The Boston College Eagles did enough to get past Colorado College on Friday night, and then they did a little more. Behind Ryan Fitzgerald’s two goals, Jeremy Bracco’s three assists, and Thatcher Demko’s steady goaltending, BC took the first of two tilts against the Tigers in Colorado Springs 3-0, despite similarly impressive goaltending from Demko’s counterpart, Jacob Nehama.
BC controlled the run of even strength play in the first period and doubled up the Tigers shots on goal, but Demko faced one of his hardest tests early when a BC’s power play unit gave up a CC odd-man rush fewer than three minutes in. Demko got his pad on Matt Hansen’s shot to thwart the Tiger’s threat and did not face much more of a scare during the first frame, as the Eagles easily killed off both of their penalties. The line of Chris Calnan, Austin Cangelosi, and Miles Wood generated BC’s best scoring chances in the early third of the contest, but Wood was turned away by Nehama on one of the trio’s first shifts while Calnan could not convert Wood’s drop pass as the period drew to a close.
Wood kept it up early in the second by creating another scoring chance with a net drive that went too far, as Wood knocked the net off its pegs before Cangelosi could convert a good goal. Fitzgerald got his own run at the net a few minutes later with a mini-breakaway that he also went a little too deep on, but he was able to recover the puck and create a second chance opportunity that he shot far side past Nehama at 4:21 for what was the eventual game winner. Freshmen linemates Bracco and Colin White picked up the assists on Fitzgerald’s geno. Perhaps buoyed by finally seeing some fruits of their labor on the scoreboard, the Eagles came at the Tigers fast and furiously after Fitzgerald’s tally and only had their control over the game stifled by penalties called on Cangelosi and JD Dudek.

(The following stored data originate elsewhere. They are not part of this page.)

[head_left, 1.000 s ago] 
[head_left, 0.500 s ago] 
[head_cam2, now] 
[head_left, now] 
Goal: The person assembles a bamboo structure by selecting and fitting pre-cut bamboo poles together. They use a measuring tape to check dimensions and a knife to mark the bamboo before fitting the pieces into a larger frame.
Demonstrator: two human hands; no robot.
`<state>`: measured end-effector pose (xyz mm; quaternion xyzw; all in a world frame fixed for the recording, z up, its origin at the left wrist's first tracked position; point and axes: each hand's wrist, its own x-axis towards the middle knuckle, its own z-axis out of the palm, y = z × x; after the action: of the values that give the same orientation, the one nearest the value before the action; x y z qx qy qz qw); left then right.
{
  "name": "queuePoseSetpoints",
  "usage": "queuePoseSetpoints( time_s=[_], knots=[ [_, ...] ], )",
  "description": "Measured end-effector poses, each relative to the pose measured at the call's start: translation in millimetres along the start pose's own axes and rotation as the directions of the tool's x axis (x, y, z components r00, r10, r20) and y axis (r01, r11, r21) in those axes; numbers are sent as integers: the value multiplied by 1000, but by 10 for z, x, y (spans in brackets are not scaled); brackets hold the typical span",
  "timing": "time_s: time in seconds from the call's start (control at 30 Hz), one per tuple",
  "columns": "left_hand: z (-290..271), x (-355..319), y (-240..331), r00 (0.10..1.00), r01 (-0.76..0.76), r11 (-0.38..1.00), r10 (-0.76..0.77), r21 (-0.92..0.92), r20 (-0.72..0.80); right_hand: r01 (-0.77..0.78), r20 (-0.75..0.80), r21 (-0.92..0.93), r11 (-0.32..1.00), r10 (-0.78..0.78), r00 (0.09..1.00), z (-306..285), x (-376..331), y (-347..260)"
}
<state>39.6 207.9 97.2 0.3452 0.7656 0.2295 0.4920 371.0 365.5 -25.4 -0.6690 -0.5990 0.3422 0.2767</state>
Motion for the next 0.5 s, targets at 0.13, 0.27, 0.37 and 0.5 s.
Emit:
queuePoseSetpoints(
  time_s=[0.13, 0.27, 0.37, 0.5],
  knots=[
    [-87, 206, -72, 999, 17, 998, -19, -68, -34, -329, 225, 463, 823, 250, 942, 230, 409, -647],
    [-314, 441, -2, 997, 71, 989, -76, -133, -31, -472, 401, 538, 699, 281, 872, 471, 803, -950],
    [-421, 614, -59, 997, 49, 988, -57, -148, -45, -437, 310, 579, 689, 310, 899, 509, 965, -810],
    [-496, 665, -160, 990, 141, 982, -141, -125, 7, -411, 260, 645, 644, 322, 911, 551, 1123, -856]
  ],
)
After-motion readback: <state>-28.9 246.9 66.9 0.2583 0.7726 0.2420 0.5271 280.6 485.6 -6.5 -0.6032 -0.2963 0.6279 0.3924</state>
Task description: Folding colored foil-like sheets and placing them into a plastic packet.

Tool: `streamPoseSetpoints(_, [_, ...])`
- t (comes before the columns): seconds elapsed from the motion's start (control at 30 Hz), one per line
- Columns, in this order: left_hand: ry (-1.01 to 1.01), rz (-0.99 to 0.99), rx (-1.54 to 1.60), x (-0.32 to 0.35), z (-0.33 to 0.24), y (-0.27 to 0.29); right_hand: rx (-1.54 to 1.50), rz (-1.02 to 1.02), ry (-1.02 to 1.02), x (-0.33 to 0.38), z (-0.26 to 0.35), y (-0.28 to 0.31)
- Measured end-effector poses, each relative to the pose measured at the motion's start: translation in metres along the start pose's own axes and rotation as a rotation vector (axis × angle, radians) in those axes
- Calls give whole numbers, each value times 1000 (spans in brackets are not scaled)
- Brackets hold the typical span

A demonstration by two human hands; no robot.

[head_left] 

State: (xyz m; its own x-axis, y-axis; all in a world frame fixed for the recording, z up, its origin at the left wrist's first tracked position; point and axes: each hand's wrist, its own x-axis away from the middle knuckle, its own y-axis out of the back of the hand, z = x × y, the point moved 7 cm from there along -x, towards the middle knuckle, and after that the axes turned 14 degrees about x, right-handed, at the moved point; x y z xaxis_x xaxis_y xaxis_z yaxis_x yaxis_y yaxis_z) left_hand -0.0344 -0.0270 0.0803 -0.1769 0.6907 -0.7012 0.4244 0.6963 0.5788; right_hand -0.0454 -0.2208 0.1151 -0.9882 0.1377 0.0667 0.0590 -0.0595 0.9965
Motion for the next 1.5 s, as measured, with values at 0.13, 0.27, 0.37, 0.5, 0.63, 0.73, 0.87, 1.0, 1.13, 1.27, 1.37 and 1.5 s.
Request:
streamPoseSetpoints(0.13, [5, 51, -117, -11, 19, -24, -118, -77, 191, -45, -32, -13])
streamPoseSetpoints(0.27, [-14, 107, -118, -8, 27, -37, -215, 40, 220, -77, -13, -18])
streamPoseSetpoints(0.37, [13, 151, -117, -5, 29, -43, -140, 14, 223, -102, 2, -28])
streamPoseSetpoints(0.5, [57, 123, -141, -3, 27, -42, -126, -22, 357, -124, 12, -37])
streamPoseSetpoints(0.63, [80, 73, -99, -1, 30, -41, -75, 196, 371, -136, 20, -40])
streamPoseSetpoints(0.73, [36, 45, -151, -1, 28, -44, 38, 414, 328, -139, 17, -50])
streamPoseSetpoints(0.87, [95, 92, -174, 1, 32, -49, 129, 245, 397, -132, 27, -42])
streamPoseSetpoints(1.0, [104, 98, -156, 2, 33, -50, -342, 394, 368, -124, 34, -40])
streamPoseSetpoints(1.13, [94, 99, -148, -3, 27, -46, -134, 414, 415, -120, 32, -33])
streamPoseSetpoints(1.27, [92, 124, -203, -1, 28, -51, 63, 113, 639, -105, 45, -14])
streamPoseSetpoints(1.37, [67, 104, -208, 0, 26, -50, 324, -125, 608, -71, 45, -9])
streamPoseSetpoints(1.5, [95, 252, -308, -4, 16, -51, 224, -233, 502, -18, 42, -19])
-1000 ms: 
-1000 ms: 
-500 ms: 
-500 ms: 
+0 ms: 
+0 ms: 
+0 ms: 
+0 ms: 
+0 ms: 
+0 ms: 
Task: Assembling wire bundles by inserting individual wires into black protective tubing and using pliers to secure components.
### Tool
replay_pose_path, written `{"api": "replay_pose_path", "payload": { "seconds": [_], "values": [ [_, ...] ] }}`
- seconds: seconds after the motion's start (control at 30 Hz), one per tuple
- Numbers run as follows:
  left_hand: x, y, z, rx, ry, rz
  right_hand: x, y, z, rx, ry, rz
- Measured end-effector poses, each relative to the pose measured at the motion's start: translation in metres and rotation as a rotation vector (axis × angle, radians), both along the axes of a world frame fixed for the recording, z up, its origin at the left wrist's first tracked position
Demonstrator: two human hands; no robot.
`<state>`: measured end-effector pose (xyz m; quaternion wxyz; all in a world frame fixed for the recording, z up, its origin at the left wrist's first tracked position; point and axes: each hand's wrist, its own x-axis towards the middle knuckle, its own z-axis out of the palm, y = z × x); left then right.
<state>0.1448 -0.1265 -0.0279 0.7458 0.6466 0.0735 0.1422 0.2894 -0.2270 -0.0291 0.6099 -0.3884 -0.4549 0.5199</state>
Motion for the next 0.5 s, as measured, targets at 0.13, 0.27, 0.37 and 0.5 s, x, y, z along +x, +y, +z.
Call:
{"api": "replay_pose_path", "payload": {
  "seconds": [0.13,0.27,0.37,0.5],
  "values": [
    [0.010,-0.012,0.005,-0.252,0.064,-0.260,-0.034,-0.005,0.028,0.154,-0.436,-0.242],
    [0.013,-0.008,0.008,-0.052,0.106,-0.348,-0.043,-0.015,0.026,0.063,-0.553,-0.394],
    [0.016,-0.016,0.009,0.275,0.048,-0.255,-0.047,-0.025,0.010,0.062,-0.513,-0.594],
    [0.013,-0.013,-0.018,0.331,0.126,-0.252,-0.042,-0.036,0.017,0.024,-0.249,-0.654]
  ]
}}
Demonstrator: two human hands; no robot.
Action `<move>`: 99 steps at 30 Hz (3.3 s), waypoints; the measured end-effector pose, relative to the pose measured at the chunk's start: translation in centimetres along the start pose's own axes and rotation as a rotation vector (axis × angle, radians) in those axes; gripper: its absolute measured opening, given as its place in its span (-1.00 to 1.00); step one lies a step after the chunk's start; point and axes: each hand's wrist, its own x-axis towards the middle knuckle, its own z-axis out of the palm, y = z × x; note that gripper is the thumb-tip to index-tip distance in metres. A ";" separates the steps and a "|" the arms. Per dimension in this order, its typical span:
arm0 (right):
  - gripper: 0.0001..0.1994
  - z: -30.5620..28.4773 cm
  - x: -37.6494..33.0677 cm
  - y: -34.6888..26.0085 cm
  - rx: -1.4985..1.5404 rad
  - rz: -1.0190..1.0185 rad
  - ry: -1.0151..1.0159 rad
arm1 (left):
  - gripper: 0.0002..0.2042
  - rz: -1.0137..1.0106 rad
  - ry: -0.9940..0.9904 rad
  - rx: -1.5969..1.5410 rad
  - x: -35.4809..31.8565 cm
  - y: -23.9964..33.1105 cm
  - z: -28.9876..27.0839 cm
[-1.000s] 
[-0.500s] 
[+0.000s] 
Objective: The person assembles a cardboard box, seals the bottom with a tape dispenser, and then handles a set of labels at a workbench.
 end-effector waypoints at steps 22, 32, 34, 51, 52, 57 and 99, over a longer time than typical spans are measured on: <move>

Nehama kept his skaters within striking distance for most of the third period. Without the freshman from Allen, Texas, the final score would be more representative of the play on the ice, but the score does indeed deceive because of Nehama’s work. He stoned Calnan at the onset of the third period and, a couple minutes later, somehow kept the puck out of the net with a sprawling save during a scrum in CC’s crease. Nehama and the Tigers’ penalty killers then denied the Eagles an insurance goal in the middle of the third after Wood drew a slashing call that may have merited a penalty shot.
Still down just one and pressing to tie the score, CC gave up an odd-man rush going the other way and Fitzgerald buried another far side snipe on Nehama, picking a top corner with a little over five minutes to go. Bracco and Steve Santini were credited with the assists on Fitzgerald’s second of the night and fourth of the year.
Three and a half minutes later, Zach Sanford realized that the key to beating Nehama was to get a feed from Bracco, and so Sanford rified a one timer past the flailing Tigers’ netminder for his third of the season and gave Bracco his third apple of the game to make the score 3-0.